BEGIN INFORMATION SHOWN

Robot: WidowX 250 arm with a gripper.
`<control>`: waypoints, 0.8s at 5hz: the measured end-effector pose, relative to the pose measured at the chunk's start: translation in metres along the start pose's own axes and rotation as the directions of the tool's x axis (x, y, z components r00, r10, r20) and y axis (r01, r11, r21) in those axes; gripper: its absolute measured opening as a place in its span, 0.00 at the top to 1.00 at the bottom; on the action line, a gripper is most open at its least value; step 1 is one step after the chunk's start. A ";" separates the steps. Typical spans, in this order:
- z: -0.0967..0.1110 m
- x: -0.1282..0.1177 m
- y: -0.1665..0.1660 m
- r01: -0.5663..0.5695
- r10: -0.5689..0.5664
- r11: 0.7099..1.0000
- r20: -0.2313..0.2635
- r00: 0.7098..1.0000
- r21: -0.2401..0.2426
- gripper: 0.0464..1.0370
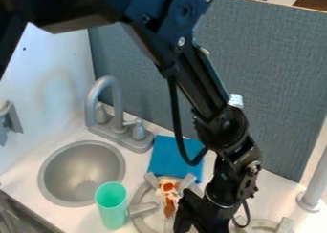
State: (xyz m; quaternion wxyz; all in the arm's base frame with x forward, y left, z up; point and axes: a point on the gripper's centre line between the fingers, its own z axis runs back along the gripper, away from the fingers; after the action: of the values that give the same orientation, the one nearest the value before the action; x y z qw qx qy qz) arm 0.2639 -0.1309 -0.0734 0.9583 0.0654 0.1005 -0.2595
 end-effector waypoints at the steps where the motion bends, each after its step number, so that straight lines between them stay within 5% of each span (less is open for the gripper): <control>1: -0.004 -0.005 0.000 0.023 -0.023 1.000 -0.009 1.000 0.000 0.03; 4: -0.018 -0.003 0.012 -0.010 0.009 1.000 -0.041 0.999 -0.007 0.07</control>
State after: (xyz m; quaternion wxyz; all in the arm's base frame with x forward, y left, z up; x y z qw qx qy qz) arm 0.2651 -0.1160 -0.0897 0.9574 0.0678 0.1208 -0.2532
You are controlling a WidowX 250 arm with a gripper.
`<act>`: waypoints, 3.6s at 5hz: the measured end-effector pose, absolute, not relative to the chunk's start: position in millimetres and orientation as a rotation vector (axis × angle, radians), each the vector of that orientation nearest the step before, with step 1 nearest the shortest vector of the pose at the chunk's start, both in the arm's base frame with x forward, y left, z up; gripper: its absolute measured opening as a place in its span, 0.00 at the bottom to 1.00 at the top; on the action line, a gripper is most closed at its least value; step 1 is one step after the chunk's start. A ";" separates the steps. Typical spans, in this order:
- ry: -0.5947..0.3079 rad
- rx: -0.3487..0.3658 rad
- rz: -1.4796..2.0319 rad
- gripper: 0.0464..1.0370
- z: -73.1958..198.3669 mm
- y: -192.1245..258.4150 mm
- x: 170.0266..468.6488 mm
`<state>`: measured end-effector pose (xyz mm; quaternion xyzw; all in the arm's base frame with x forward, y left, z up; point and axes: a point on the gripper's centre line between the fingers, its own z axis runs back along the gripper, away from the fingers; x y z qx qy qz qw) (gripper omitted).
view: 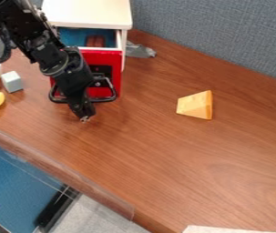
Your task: Open the drawer
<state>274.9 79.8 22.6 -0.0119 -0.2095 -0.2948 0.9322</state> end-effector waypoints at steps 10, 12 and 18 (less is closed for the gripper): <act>-0.428 -0.009 -0.602 0.21 25.3 60.7 244.8; -0.420 -0.012 -0.599 0.21 24.8 60.8 243.6; -0.395 -0.052 -0.520 0.85 30.2 66.6 238.5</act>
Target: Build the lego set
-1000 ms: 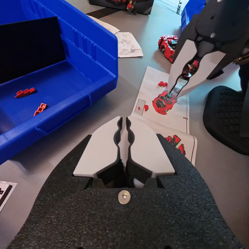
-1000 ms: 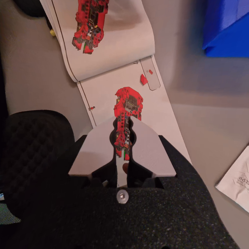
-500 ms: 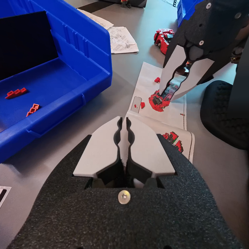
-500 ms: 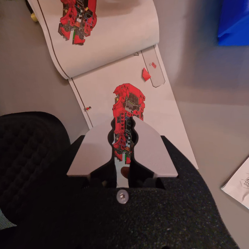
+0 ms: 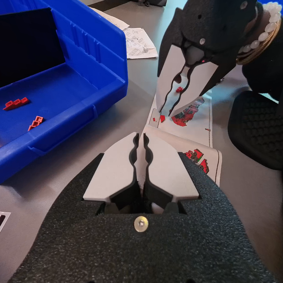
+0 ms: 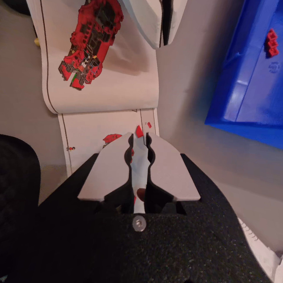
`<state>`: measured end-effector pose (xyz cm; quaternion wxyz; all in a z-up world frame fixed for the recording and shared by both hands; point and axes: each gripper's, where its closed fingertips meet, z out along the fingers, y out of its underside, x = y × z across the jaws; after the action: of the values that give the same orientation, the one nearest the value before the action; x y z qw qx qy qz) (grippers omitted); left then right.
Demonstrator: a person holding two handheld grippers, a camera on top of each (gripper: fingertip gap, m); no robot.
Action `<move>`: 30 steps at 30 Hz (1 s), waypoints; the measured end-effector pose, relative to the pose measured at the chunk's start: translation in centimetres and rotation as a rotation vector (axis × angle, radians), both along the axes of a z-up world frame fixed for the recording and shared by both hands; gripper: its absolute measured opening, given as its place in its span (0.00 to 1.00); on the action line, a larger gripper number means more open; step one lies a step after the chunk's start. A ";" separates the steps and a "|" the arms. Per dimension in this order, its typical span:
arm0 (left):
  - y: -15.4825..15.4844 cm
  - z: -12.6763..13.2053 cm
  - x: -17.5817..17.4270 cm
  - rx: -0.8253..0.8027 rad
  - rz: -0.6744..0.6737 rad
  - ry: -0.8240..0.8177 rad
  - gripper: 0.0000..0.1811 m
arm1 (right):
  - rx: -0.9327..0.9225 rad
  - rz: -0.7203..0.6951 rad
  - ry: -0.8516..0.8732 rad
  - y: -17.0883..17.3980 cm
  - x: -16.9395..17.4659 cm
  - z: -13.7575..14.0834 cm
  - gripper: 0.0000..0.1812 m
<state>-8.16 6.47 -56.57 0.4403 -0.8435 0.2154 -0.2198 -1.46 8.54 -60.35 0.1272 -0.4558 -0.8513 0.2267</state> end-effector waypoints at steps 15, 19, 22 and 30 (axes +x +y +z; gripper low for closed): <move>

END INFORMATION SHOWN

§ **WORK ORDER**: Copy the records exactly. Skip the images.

§ **RESPONSE AREA**:
Robot: WidowX 250 arm with a gripper.
`<control>`: waypoints, 0.8s at 5hz: the measured end-effector pose, relative to the pose measured at the chunk's start: translation in metres along the start pose's own axes and rotation as the directions of the tool's x axis (x, y, z components r00, r10, r20) and y axis (r01, r11, r21) in those axes; gripper: its absolute measured opening as a place in its span, 0.00 at the top to 1.00 at the bottom; on the action line, a gripper is most open at its least value; step 1 is one step after the chunk's start. A ";" separates the steps. Typical spans, in this order:
- z: -0.0967..0.1110 m
- x: -0.1282..0.1177 m
- y: -0.1665..0.1660 m
- r01: -0.5663..0.5695
- r10: -0.5689..0.5664
- r11: 0.7099..1.0000
- r20: -0.2313..0.2635
- r00: 0.7098..1.0000
- r21: -0.2401..0.2426
- gripper: 0.0464..1.0370
State: (xyz m; quaternion wxyz; all in the arm's base frame with x forward, y left, z up; point and axes: a point on the gripper's centre line between the fingers, its own z axis runs back along the gripper, away from the fingers; after the action: of the values that give the same orientation, the one nearest the value before the action; x y z qw qx qy qz) arm 0.2639 -0.1309 -0.0734 0.9583 0.0654 0.1005 -0.2595
 end-effector waypoints at the steps where the motion bends, each after its step number, so that straight lines between them stay within 5% of each span (less is open for the gripper): <control>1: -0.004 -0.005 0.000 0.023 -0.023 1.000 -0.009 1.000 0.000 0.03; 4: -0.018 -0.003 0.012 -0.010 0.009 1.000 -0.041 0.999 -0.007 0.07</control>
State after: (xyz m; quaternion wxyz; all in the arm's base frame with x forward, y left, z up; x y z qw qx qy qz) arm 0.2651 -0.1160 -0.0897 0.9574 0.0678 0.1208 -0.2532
You are controlling a WidowX 250 arm with a gripper.
`<act>`: waypoints, 3.6s at 5hz: the measured end-effector pose, absolute, not relative to the chunk's start: position in millimetres and orientation as a rotation vector (axis × angle, radians), each the vector of that orientation nearest the step before, with step 1 nearest the shortest vector of the pose at the chunk's start, both in the arm's base frame with x forward, y left, z up; gripper: its absolute measured opening as a place in its span, 0.00 at the bottom to 1.00 at the top; on the action line, a gripper is most closed at its least value; step 1 is one step after the chunk's start. A ";" separates the steps. Typical spans, in this order:
- ry: -0.5947..0.3079 rad
- rx: -0.3487..0.3658 rad
- rz: -1.4796..2.0319 rad
- gripper: 0.0464..1.0370
- z: -73.1958..198.3669 mm
- y: -192.1245..258.4150 mm
- x: 170.0266..468.6488 mm
`<state>`: measured end-effector pose (xyz mm; quaternion xyzw; all in the arm's base frame with x forward, y left, z up; point and axes: a point on the gripper's centre line between the fingers, its own z axis runs back along the gripper, away from the fingers; x y z qx qy qz qw) (gripper omitted).
view: 
Your task: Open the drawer
<state>274.9 79.8 22.6 -0.0119 -0.2095 -0.2948 0.9322</state> end-effector waypoints at steps 10, 12 and 18 (less is closed for the gripper): <act>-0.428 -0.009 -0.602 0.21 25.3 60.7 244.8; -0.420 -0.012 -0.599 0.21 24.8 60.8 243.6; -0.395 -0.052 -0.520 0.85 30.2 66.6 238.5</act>
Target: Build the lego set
-1000 ms: 
-1000 ms: 
-500 ms: 
-500 ms: 
+0 ms: 
+0 ms: 
`<state>`: measured end-effector pose (xyz cm; quaternion wxyz; all in a z-up world frame fixed for the recording and shared by both hands; point and axes: each gripper's, where its closed fingertips meet, z out along the fingers, y out of its underside, x = y × z across the jaws; after the action: of the values that give the same orientation, the one nearest the value before the action; x y z qw qx qy qz) (grippers omitted); left then right.
Demonstrator: a person holding two handheld grippers, a camera on top of each (gripper: fingertip gap, m); no robot.
Action `<move>`: 30 steps at 30 Hz (1 s), waypoints; the measured end-effector pose, relative to the pose measured at the chunk's start: translation in centimetres and rotation as a rotation vector (axis × angle, radians), both along the axes of a z-up world frame fixed for the recording and shared by both hands; gripper: its absolute measured opening, given as its place in its span (0.00 to 1.00); on the action line, a larger gripper number means more open; step one lies a step after the chunk's start. A ";" separates the steps and a "|" the arms. Per dimension in this order, its typical span:
arm0 (left):
  - y: -15.4825..15.4844 cm
  - z: -12.6763..13.2053 cm
  - x: -17.5817..17.4270 cm
  - rx: -0.8253..0.8027 rad
  - rz: -0.6744..0.6737 rad
  - ry: -0.8240..0.8177 rad
  - gripper: 0.0000..0.1811 m
arm1 (right):
  - rx: -0.9327..0.9225 rad
  - rz: -0.7203..0.6951 rad
  - ry: -0.8516..0.8732 rad
  - y: -17.0883..17.3980 cm
  - x: -16.9395..17.4659 cm
  - z: -13.7575..14.0834 cm
  - gripper: 0.0000..0.1812 m
<state>-8.16 6.47 -56.57 0.4403 -0.8435 0.2154 -0.2198 -1.46 8.54 -60.35 0.1272 -0.4558 -0.8513 0.2267</state> end-effector waypoints at steps 15, 19, 22 and 30 (axes +x +y +z; gripper low for closed): <move>

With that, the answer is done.